An Empty Lot Above Beverly Hills Is the Most Expensive Real Estate in the World

Courtesy of: ALEX BHATTACHARJI

real estate, LA, most expensive

To reach the Mountain, one must go beyond Shangri-La. A quarter-mile uphill from a cul-de-sac named for the mystical utopia, there is a 30-foot-wide gate beyond which lies another place of mythic proportions: the highest-priced residential property listing in history, a 157-acre hilltop aerie with a series of sprawling, manicured fields on an escarpment rising to 1,360 feet in California’s Santa Monica Mountains with 360-degree views—and an asking price of $1 billion. 

“It’s on top of the world. It’s the pinnacle of luxury, the pinnacle of Beverly Hills,” says Aaron Kirman, the broker handling the sale. “Nobody’s looking down on you. You’re looking down on everyone else.” 

Indeed, from this perch above Benedict Canyon you can make out in the distance the mansion Rupert Murdoch was going to sell to Leonardo DiCaprio but instead sold to his son James in 2014, for $30 million, and just above it the undeveloped 120-acre Enchanted Hill, which was owned by the late billionaire Paul Allen and is listed at $150 million.

The views extend to Malibu, where Hard Rock Café co-founder Peter Morton’s oceanfront house, designed by Richard Meier, recently sold for $110 million, the most ever for a home in Los Angeles County. Closer by, there are the Bel Air estate owned by late Univision chairman Jerrold Perenchio, the priciest home listing ever in the U.S. at $245 million, and the 100,000-square-foot gigamansion built on spec and called the One that will be asking $500 million when it officially goes on the market.

“We’re above what will be the most expensive residences in the country,” Kirman says. However, the Mountain of Beverly Hills is not a residence—it is conspicuously free of buildings of any kind. “Look around: It’s immaculately landscaped. It’s green,” Kirman says. Then he points: “Look!” 

A young mule deer buck ambles out from behind a hillock and onto a flat expanse of grass, creating a striking tableau. “Oh my god, that’s so pretty,” Kirman declares. “I love that.”

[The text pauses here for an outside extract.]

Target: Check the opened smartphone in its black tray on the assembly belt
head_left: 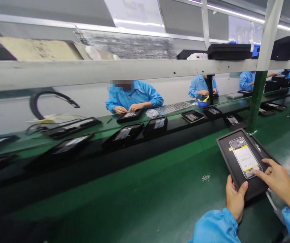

At present the deer is the lone resident of the Mountain, which has had many owners but no human occupants. For more than 40 years this fabled property has fueled the imaginations of grandees only to foil their plans, as foreign royals, entertainment moguls, and billionaire entrepreneurs have all failed to break ground. Now, thanks to its unprecedented price tag, the Mountain is in the spotlight as never before. Despite, or perhaps because of, that fact, this property, long a white whale, is at risk of becoming a white elephant. When the dust settles, this spectacular billion-dollar listing may remain unbuilt and available for a buck, white-tailed or otherwise.